Independent credit rating agency S&P has issued a stark warning to state and territory governments to stop spending and warned that credit ratings would be at risk if spending continued at ‘pandemic stimulus’ spending levels.
Credit ratings are directly linked to interest costs on repaying state debt.
‘Federal and State governments rolled out a series of massive support packages to help keep businesses and households afloat,’ said S&P credit rating analyst Martin Foo.
Mr Foo went on to warn that S&P would closely monitor whether COVID-19 crisis budgets would be prolonged and rebranded as election budgets.
“This is exactly what Mr Malinauskas and Labor are promising with their reckless and unfunded $3 billion in election promises,” Treasurer Rob Lucas said.
“This is yet another example of the massive risk posed to our state’s economic recovery if Labor and Mr Malinauskas are put in charge of the state’s finances.
“Mr Malinauskas continues to refuse to say how he would pay for his $3 billion in election promises.

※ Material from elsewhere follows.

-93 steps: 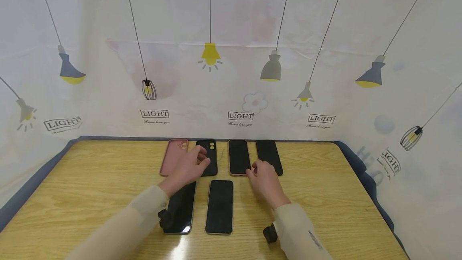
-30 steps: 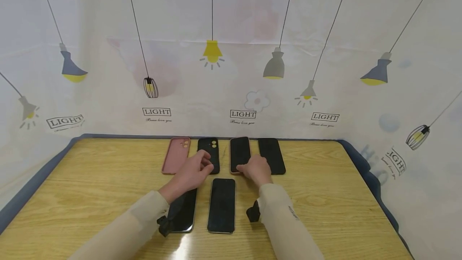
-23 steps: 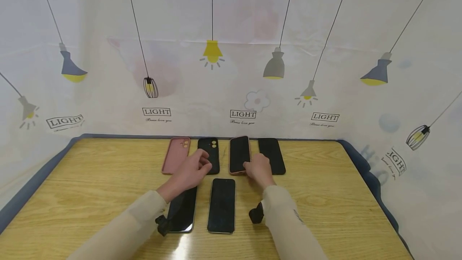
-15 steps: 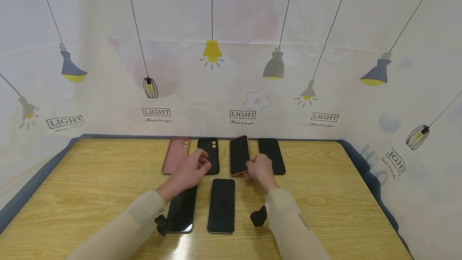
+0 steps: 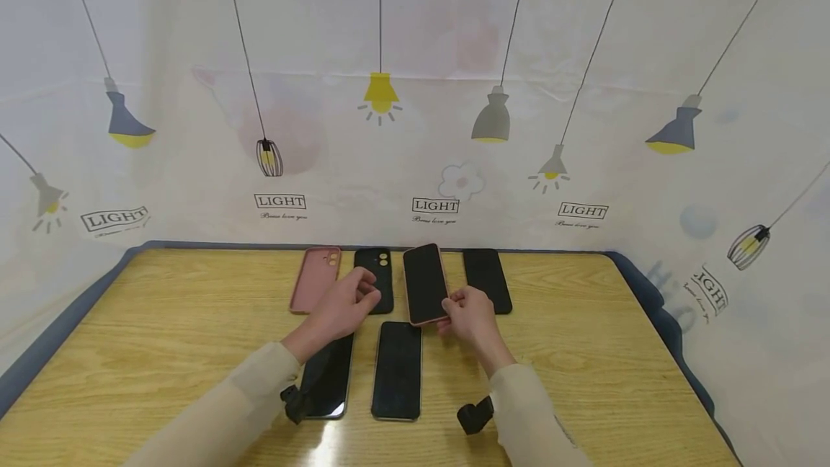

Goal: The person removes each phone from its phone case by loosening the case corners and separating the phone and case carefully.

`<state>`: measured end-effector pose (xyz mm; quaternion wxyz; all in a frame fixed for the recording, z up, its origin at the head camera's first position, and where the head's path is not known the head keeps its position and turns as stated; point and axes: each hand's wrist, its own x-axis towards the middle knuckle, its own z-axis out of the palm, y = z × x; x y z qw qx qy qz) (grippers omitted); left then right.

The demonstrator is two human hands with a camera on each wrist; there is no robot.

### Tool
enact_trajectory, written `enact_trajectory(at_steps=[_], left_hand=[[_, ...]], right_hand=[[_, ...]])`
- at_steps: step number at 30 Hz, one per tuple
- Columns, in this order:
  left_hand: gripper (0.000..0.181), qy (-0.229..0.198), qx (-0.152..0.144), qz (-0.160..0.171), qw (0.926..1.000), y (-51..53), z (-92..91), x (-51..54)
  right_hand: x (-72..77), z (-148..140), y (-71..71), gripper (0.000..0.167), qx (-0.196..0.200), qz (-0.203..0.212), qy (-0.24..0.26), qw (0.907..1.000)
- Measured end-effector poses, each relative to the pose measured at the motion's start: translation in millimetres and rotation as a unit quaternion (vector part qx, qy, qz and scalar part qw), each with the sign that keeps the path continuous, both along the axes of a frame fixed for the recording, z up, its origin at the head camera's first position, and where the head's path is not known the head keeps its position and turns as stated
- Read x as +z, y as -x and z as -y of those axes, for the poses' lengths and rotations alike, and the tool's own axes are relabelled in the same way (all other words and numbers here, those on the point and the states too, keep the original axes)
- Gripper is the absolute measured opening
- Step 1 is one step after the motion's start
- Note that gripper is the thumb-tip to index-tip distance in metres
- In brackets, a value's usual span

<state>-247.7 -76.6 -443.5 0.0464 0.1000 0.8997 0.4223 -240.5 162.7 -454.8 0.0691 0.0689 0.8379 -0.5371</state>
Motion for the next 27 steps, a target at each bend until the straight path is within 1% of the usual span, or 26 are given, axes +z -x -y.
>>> enact_trajectory(at_steps=[9,13,18,23,27], left_hand=[[0.033,-0.011,0.006,0.000,0.9999,-0.3,-8.2,1.5],[0.038,-0.037,0.007,0.021,0.9991,-1.1,-12.3,4.0],[0.041,-0.085,0.005,0.052,0.9950,-1.7,-15.7,7.7],[0.039,-0.109,0.006,0.055,0.9924,-4.5,-16.8,10.7],[0.036,-0.132,0.008,0.057,0.9895,-7.1,-16.8,11.2]], right_hand=[[9.0,4.3,-17.8,0.011,-0.001,-0.025,0.051,0.9984],[14.0,7.3,-26.1,0.011,0.006,-0.040,0.071,0.9966],[16.1,12.2,-34.7,0.010,0.017,-0.051,0.111,0.9924],[14.8,17.3,-40.6,0.011,0.030,-0.051,0.146,0.9875],[13.3,19.2,-44.7,0.012,0.052,-0.055,0.162,0.9839]])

“Ultimately, it will be struggling families and businesses who will have to pay for Labor’s reckless spending through increased taxes, charges and levies, or other decisions which increase costs to them.

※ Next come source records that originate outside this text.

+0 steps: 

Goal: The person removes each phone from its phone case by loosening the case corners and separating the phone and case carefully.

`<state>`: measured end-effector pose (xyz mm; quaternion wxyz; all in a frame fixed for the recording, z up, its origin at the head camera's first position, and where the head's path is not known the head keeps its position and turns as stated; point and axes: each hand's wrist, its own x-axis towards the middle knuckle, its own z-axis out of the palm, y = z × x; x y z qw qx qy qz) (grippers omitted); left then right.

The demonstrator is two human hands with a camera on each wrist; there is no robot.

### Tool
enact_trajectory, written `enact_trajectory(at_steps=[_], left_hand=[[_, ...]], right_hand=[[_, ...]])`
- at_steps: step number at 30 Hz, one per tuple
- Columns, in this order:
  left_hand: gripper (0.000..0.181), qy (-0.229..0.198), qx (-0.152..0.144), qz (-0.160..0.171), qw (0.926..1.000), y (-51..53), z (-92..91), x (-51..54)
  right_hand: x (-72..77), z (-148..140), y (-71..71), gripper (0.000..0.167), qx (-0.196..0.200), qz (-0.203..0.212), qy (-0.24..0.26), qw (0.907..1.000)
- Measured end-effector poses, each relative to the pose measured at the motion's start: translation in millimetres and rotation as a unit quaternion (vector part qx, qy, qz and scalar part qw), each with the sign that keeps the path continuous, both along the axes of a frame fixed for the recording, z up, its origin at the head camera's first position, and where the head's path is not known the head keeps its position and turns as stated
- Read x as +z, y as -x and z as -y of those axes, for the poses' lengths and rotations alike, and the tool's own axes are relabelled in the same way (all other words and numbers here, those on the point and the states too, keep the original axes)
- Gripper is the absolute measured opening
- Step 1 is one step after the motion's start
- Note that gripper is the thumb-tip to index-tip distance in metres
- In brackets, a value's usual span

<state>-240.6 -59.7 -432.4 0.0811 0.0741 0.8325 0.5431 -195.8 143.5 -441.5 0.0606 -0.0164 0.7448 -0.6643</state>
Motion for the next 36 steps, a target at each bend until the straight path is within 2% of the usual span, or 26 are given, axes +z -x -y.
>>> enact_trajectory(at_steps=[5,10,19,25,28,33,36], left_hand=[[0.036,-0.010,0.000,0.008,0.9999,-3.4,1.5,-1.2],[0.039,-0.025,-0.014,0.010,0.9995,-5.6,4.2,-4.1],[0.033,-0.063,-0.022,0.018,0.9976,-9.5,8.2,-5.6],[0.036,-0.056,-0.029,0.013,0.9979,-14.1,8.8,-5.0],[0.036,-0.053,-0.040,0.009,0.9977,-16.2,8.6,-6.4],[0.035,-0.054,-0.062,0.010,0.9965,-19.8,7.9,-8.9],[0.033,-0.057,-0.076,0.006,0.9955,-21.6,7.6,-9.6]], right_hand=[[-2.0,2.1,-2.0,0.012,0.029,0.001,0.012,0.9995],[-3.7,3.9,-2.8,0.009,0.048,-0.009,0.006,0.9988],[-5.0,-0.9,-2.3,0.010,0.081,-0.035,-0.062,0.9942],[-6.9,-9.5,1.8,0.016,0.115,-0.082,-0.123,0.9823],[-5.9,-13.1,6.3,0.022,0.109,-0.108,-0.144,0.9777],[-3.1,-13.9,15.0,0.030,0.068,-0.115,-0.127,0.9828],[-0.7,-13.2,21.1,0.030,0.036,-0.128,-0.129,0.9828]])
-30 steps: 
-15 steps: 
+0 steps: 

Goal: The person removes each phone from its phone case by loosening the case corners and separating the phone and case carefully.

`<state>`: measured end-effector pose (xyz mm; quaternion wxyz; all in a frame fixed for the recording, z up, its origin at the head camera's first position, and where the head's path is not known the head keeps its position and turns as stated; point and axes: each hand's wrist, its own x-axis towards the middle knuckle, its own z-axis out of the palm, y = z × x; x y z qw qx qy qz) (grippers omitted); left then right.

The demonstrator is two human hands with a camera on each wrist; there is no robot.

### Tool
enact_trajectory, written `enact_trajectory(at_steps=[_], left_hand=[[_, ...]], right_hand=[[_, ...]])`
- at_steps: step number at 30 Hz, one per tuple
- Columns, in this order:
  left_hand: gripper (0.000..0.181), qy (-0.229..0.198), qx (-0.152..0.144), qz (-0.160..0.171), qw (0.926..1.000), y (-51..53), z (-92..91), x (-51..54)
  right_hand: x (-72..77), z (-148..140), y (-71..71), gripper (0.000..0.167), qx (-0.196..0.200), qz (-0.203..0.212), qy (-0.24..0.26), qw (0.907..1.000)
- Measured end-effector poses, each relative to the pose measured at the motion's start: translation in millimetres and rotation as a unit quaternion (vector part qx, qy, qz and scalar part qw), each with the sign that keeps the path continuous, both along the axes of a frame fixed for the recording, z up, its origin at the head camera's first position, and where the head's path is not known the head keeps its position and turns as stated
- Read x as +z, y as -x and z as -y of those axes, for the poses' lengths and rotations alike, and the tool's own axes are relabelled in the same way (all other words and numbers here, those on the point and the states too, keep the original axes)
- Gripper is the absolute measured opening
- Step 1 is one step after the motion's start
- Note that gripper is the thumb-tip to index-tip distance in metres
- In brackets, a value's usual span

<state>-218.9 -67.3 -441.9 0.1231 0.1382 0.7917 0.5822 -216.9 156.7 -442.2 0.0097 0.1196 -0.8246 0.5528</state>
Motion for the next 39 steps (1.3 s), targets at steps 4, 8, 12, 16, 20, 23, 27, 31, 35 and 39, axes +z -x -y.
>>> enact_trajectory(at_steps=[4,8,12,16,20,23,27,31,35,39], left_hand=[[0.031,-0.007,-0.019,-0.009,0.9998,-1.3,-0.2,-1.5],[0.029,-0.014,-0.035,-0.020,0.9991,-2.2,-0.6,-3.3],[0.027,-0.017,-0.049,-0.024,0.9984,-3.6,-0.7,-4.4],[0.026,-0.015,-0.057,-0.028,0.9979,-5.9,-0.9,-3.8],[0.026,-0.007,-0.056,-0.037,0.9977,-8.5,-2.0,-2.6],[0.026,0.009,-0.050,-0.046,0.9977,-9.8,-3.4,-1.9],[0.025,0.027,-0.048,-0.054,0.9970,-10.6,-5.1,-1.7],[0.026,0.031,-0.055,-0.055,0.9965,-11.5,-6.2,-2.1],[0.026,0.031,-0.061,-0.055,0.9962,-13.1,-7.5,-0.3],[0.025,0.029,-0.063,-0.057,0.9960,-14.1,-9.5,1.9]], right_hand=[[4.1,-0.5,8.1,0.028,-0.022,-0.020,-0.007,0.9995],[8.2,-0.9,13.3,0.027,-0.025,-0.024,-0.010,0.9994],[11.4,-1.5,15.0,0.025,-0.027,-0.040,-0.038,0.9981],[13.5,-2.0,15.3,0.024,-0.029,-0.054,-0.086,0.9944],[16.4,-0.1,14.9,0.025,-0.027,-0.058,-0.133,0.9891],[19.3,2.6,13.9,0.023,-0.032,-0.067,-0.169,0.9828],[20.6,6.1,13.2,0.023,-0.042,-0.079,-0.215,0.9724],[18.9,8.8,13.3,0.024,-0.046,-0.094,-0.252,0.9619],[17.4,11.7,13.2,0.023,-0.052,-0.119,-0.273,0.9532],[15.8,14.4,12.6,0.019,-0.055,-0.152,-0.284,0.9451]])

“Whether it’s a return to the massive hikes to ESL, water and power bills South Australian endured under the former Labor government, or whether they’ll introduce new taxes – households and businesses are in for a world of hip-pocket pain under Labor.”

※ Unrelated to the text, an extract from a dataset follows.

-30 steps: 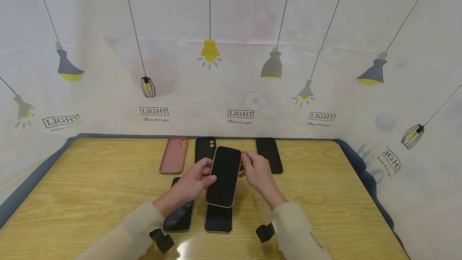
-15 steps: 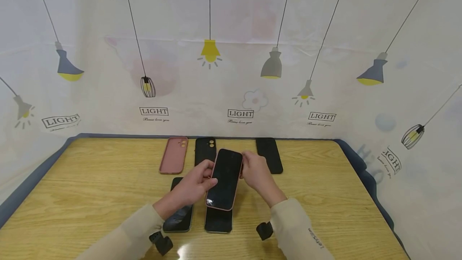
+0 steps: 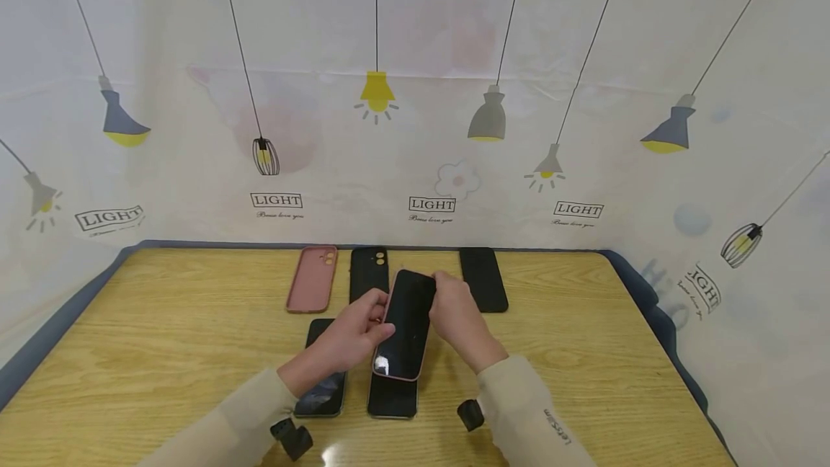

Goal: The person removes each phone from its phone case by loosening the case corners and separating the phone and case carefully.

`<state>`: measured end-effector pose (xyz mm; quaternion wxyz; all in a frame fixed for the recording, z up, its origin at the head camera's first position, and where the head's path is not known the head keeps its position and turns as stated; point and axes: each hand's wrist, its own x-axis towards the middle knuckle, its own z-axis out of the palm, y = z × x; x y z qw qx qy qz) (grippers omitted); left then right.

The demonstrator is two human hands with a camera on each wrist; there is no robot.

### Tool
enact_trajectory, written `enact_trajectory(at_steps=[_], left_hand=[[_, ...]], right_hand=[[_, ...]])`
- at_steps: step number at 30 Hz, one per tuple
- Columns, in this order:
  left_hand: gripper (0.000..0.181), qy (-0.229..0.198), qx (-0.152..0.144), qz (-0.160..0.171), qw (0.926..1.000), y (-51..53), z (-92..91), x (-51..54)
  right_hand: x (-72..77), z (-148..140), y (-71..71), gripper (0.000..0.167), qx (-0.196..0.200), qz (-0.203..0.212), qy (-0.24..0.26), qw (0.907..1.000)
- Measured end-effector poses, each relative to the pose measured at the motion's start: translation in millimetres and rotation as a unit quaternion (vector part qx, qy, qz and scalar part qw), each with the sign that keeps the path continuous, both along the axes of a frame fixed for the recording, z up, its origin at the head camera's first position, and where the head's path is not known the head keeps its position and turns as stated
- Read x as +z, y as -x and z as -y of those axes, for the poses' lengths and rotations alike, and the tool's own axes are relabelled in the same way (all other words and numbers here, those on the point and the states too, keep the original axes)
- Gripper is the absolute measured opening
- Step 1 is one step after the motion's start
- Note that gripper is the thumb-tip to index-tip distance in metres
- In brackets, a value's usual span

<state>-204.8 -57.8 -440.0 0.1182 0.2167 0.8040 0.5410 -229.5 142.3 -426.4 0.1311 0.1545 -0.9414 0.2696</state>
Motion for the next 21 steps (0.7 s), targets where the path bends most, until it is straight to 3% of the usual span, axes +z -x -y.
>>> enact_trajectory(at_steps=[10,16,21], left_hand=[[0.024,0.026,0.013,-0.011,0.9995,-5.0,-4.2,6.2],[0.026,0.006,0.010,0.010,0.9999,-5.4,-5.5,6.1],[0.028,0.001,0.010,0.028,0.9995,-5.6,-5.3,7.4]], right_hand=[[-1.8,4.1,0.0,0.026,-0.021,0.023,-0.018,0.9993],[-3.1,2.2,0.9,0.027,-0.012,0.006,-0.003,0.9999],[-6.8,0.3,2.5,0.027,-0.010,0.016,0.015,0.9997]])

The global pandemic has meant that all governments have incurred significant increases in government debt as they sought to save as many lives as possible and as many jobs and businesses as possible.
With interest rates rising, the attitude of credit rating agencies will be critical to SA’s credit rating and interest costs on repaying our debt.
Over the last four years, whilst other states have had their ratings reduced, the Marshall Liberal Government has actually achieved an improvement in our credit rating from AA to AA+.